What you are asked to do: When you find the word "belongs" in a line of the entries, please copy the whole line.

Data:
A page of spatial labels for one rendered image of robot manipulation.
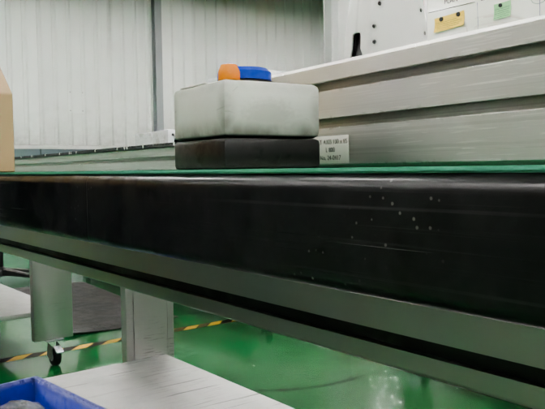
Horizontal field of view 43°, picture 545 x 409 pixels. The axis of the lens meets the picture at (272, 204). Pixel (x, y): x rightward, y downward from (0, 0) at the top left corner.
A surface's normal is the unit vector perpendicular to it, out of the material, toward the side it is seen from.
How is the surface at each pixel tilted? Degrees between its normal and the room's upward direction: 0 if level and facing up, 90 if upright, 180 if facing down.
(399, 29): 92
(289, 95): 90
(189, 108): 90
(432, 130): 90
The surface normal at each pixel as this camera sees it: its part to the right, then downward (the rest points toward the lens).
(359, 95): -0.84, 0.04
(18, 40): 0.61, 0.04
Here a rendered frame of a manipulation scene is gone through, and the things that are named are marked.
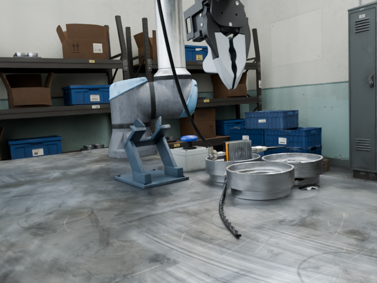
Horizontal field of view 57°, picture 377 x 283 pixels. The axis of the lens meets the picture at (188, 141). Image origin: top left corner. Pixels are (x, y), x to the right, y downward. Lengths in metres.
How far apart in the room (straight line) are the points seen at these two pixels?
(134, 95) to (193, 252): 0.73
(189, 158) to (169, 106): 0.33
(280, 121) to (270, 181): 3.88
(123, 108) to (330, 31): 4.30
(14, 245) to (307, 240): 0.32
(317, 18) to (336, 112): 1.29
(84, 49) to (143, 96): 3.16
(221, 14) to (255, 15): 5.48
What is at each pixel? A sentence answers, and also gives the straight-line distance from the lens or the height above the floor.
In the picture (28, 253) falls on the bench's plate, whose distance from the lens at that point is 0.42.
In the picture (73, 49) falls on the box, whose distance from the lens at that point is 4.15.
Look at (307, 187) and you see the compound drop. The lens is 0.59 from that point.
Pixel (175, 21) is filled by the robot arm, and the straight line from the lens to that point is 1.09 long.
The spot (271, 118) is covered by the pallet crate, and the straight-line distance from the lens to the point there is 4.45.
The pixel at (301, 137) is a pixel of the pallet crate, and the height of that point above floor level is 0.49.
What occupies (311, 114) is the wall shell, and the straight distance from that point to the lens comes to 5.22.
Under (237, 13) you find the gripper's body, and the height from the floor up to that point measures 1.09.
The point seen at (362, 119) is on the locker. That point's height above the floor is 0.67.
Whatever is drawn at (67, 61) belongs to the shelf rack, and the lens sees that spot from 4.01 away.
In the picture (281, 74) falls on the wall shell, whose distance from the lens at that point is 5.58.
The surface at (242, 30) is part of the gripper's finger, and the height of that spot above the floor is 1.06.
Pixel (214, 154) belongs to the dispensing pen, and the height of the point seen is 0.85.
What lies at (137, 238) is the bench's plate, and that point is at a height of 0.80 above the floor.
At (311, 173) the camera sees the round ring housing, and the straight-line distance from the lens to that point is 0.61.
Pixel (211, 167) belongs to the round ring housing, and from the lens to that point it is 0.64.
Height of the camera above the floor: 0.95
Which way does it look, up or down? 6 degrees down
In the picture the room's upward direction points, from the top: 3 degrees counter-clockwise
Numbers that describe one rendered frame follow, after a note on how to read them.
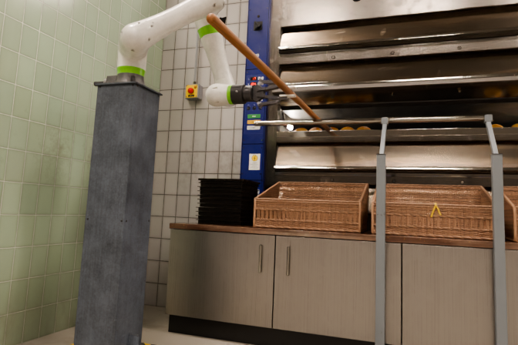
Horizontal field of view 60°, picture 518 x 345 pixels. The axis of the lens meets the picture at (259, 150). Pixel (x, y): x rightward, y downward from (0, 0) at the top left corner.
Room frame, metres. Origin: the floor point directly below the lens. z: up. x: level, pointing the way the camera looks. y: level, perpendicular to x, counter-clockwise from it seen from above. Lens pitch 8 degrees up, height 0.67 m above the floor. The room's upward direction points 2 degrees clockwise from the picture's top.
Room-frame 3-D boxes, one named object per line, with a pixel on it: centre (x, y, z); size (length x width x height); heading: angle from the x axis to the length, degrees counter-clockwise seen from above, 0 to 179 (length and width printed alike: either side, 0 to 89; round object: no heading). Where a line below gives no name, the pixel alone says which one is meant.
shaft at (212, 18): (1.99, -0.14, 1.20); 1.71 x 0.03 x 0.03; 160
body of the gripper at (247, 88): (1.99, 0.03, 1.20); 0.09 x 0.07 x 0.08; 70
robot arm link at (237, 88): (2.02, 0.10, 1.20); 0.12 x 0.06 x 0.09; 160
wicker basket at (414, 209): (2.29, -0.89, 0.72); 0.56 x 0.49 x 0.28; 71
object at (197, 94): (3.02, 0.47, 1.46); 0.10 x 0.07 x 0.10; 70
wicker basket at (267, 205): (2.49, -0.32, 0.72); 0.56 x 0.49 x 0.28; 72
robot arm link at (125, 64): (2.00, 0.61, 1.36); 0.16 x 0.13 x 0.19; 19
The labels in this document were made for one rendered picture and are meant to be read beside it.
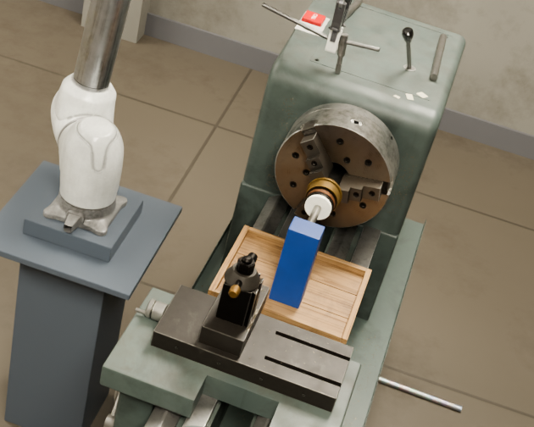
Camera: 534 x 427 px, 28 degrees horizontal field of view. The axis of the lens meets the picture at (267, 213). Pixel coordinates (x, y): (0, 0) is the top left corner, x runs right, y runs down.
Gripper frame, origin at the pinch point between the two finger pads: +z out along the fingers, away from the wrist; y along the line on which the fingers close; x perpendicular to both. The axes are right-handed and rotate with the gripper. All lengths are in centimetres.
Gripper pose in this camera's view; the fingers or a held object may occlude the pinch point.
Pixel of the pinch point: (334, 39)
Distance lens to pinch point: 288.7
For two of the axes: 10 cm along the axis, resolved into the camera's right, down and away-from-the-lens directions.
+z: -2.1, 7.9, 5.8
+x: 9.4, 3.3, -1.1
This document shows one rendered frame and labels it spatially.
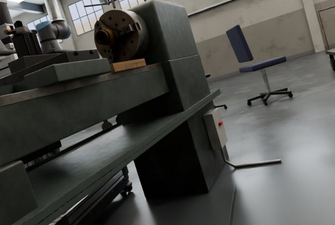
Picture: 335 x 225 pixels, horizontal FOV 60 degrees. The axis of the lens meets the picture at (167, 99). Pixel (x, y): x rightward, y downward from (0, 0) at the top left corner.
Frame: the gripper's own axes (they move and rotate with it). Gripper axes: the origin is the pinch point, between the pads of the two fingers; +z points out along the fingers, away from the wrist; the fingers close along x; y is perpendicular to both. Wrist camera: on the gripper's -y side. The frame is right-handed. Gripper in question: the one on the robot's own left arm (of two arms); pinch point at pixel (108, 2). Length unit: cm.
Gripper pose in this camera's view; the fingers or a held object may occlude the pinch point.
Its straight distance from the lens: 208.9
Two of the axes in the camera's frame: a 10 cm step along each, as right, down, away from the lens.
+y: -8.7, 2.2, 4.4
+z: 2.8, 9.6, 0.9
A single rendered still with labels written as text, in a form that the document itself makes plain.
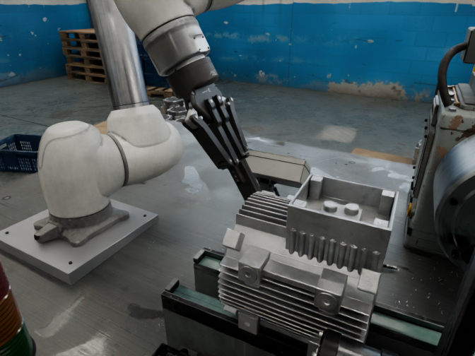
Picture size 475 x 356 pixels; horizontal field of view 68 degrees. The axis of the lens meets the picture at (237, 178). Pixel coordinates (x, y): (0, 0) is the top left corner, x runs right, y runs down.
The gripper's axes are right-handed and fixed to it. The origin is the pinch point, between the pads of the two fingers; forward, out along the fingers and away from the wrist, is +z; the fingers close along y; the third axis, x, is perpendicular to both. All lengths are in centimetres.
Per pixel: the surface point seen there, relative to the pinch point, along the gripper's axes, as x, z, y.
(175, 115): 158, -24, 186
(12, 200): 89, -16, 8
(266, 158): 3.4, 1.2, 15.9
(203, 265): 15.4, 12.5, -3.0
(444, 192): -25.2, 17.6, 15.8
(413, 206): -15, 32, 41
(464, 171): -28.9, 15.1, 16.9
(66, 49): 532, -244, 447
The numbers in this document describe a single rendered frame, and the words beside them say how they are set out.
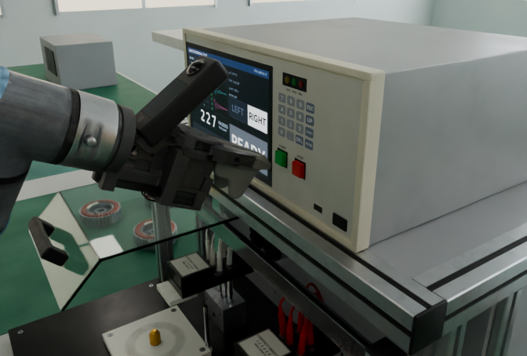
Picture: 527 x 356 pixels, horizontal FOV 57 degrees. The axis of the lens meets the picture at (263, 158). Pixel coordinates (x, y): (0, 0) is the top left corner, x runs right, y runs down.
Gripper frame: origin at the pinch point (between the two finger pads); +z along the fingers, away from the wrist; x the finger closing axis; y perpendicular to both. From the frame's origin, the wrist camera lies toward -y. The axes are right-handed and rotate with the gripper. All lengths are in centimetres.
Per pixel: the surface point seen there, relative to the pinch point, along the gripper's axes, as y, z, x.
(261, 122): -3.9, 1.4, -4.9
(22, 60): 44, 54, -468
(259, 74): -9.8, -1.4, -5.3
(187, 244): 35, 28, -52
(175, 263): 26.1, 7.3, -22.2
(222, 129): -0.1, 3.1, -16.2
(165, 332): 40.0, 10.3, -21.9
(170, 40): -13, 28, -101
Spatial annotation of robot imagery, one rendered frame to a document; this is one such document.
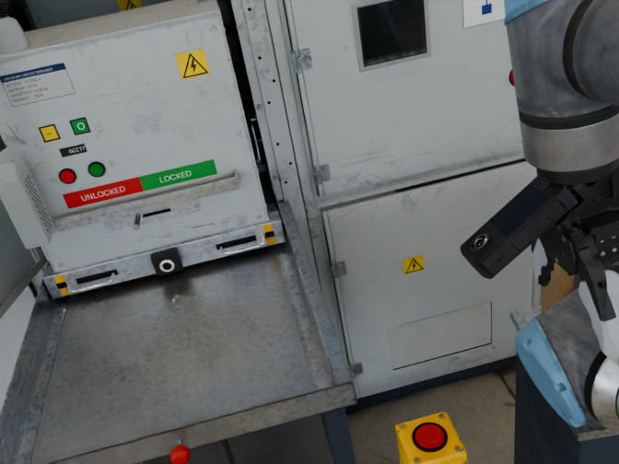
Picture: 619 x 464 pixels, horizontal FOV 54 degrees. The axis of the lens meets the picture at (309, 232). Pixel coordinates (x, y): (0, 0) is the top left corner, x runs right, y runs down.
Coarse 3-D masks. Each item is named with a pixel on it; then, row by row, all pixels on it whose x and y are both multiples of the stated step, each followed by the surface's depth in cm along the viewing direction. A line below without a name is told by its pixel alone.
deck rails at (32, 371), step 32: (288, 256) 139; (288, 288) 129; (32, 320) 124; (32, 352) 121; (320, 352) 111; (32, 384) 117; (320, 384) 105; (0, 416) 102; (32, 416) 109; (0, 448) 99; (32, 448) 103
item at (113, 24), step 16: (176, 0) 132; (192, 0) 128; (208, 0) 125; (112, 16) 128; (128, 16) 126; (144, 16) 123; (160, 16) 120; (176, 16) 117; (192, 16) 114; (32, 32) 128; (48, 32) 125; (64, 32) 122; (80, 32) 119; (96, 32) 117; (112, 32) 113; (128, 32) 113; (224, 32) 116; (32, 48) 114; (48, 48) 112
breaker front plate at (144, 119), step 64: (0, 64) 112; (64, 64) 114; (128, 64) 116; (0, 128) 117; (64, 128) 120; (128, 128) 122; (192, 128) 125; (64, 192) 126; (256, 192) 135; (64, 256) 134
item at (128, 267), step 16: (256, 224) 138; (272, 224) 138; (192, 240) 137; (208, 240) 137; (224, 240) 138; (240, 240) 139; (256, 240) 140; (128, 256) 136; (144, 256) 136; (192, 256) 138; (208, 256) 139; (224, 256) 140; (48, 272) 136; (64, 272) 135; (80, 272) 135; (96, 272) 136; (128, 272) 137; (144, 272) 138; (48, 288) 136
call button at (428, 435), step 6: (426, 426) 87; (432, 426) 87; (420, 432) 86; (426, 432) 86; (432, 432) 86; (438, 432) 86; (420, 438) 85; (426, 438) 85; (432, 438) 85; (438, 438) 85; (420, 444) 85; (426, 444) 85; (432, 444) 84; (438, 444) 85
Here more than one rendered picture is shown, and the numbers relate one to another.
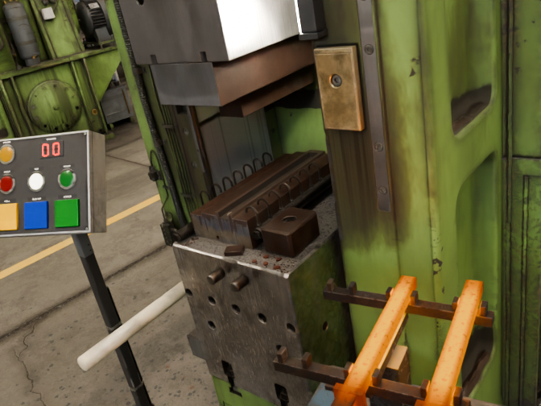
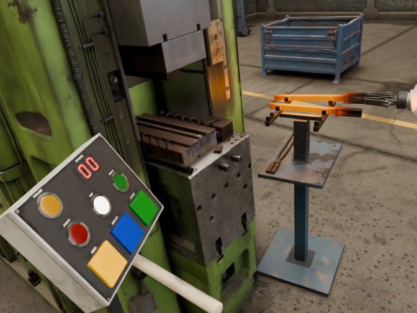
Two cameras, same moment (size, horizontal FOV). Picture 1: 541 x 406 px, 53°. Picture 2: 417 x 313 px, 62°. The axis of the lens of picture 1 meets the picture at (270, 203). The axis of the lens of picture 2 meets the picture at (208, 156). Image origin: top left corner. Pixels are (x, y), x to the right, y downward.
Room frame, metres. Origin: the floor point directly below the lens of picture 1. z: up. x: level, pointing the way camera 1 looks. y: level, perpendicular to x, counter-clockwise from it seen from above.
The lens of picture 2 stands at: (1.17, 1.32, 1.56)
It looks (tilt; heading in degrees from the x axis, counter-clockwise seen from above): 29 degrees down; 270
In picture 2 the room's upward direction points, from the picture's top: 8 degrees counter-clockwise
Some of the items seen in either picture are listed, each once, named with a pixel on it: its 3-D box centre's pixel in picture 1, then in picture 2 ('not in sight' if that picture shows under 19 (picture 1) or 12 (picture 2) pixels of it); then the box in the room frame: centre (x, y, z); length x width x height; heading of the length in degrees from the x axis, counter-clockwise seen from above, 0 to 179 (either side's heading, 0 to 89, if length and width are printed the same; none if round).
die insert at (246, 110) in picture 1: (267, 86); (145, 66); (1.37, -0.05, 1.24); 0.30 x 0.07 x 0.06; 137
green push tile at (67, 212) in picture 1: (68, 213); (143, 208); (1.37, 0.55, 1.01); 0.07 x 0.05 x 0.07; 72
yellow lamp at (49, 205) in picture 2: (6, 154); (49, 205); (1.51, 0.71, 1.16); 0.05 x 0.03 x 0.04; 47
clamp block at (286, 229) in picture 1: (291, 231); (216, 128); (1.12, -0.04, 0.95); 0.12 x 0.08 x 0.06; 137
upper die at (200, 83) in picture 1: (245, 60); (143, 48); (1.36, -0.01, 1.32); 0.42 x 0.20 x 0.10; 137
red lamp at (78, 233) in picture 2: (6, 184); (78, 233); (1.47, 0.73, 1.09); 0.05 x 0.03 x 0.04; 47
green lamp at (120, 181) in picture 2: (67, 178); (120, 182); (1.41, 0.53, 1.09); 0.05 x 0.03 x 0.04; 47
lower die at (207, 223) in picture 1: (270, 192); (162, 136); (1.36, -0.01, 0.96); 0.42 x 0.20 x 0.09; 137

Exercise output:
Whatever is drawn at (67, 61) belongs to the shelf rack, and the lens sees that spot from 4.01 away.
Pixel (214, 154) belongs to the dispensing pen, and the height of the point seen is 0.85.
Pixel (211, 167) belongs to the round ring housing, and from the lens to that point it is 0.64.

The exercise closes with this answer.